**Material provided**
****************************************

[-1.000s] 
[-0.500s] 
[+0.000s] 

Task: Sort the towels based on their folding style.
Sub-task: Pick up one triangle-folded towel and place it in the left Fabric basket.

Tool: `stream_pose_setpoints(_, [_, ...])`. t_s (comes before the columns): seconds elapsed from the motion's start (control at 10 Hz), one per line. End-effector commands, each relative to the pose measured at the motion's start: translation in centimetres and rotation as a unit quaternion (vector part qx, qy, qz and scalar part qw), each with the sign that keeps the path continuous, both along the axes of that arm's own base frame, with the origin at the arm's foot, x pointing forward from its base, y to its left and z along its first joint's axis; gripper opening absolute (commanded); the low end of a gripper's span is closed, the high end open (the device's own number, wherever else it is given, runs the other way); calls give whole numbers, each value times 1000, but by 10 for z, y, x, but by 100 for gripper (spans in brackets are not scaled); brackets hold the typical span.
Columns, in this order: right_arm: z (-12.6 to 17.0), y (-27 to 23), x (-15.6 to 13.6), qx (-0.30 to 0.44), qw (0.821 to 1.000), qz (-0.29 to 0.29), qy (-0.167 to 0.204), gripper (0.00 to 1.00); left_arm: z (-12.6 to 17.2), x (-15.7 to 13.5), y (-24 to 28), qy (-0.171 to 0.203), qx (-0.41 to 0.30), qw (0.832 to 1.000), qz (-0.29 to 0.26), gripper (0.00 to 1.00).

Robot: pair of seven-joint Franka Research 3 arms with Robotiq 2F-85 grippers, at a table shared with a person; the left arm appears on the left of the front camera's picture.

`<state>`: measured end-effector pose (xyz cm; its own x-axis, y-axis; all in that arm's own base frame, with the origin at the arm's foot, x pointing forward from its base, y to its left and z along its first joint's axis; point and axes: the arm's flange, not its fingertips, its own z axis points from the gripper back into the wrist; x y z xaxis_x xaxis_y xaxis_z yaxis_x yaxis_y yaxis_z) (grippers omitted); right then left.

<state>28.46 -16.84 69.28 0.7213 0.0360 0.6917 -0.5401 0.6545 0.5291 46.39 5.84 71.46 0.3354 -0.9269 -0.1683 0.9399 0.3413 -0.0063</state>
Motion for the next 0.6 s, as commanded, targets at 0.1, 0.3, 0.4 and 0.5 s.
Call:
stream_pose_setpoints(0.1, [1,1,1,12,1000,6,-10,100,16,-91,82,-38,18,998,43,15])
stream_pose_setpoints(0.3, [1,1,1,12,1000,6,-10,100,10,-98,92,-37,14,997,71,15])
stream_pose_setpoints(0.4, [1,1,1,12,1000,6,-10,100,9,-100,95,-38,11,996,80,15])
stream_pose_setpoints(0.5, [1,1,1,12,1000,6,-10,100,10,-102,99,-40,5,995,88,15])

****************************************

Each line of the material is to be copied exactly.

[-1.000s] 
[-0.500s] 
[+0.000s] 

Task: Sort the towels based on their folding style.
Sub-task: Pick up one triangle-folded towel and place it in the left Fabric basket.

Tool: `stream_pose_setpoints(_, [_, ...])`. t_s (comes before the columns): seconds elapsed from the motion's start (control at 10 Hz), one per line. End-effector commands, each relative to the pose measured at the motion's start: translation in centimetres and rotation as a unit quaternion (vector part qx, qy, qz and scalar part qw), each with the sign that keeps the path continuous, both along the axes of that arm's own base frame, with the origin at the arm's foot, x pointing forward from its base, y to its left and z along its first joint's axis; gripper opening absolute (commanded); the low end of a gripper's span is closed, the high end open (the device's own number, wherever else it is given, runs the other way); calls give whole numbers, each value times 1000, but by 10 for z, y, x, but by 100 for gripper (spans in brackets are not scaled); brackets hold the typical span.
Columns, in this order: right_arm: z (-12.6 to 17.0), y (-27 to 23), x (-15.6 to 13.6), qx (-0.30 to 0.44), qw (0.821 to 1.000), qz (-0.29 to 0.29), qy (-0.167 to 0.204), gripper (0.00 to 1.00); left_arm: z (-12.6 to 17.2), x (-15.7 to 13.5), y (-24 to 28), qy (-0.171 to 0.203), qx (-0.41 to 0.30), qw (0.832 to 1.000), qz (-0.29 to 0.26), gripper (0.00 to 1.00).

Robot: pair of seven-joint Franka Research 3 arms with Robotiq 2F-85 grippers, at a table shared with a person; the left arm appears on the left of the front camera's picture.

`<state>`: measured end-effector pose (xyz cm; its own x-axis, y-axis; all in that arm's own base frame, with the origin at the arm's foot, x pointing forward from its base, y to its left and z along its first joint's axis; point and axes: the arm's flange, not its fingertips, its own z axis points from the gripper back into the wrist; x y z xaxis_x xaxis_y xaxis_z yaxis_x yaxis_y yaxis_z) (grippers omitted); right then left.

<state>28.46 -16.84 69.28 0.7213 0.0360 0.6917 -0.5401 0.6545 0.5291 46.39 5.84 71.46 0.3354 -0.9269 -0.1683 0.9399 0.3413 -0.0063</state>
Motion for the next 0.6 s, as commanded, targets at 0.1, 0.3, 0.4 and 0.5 s.
Call:
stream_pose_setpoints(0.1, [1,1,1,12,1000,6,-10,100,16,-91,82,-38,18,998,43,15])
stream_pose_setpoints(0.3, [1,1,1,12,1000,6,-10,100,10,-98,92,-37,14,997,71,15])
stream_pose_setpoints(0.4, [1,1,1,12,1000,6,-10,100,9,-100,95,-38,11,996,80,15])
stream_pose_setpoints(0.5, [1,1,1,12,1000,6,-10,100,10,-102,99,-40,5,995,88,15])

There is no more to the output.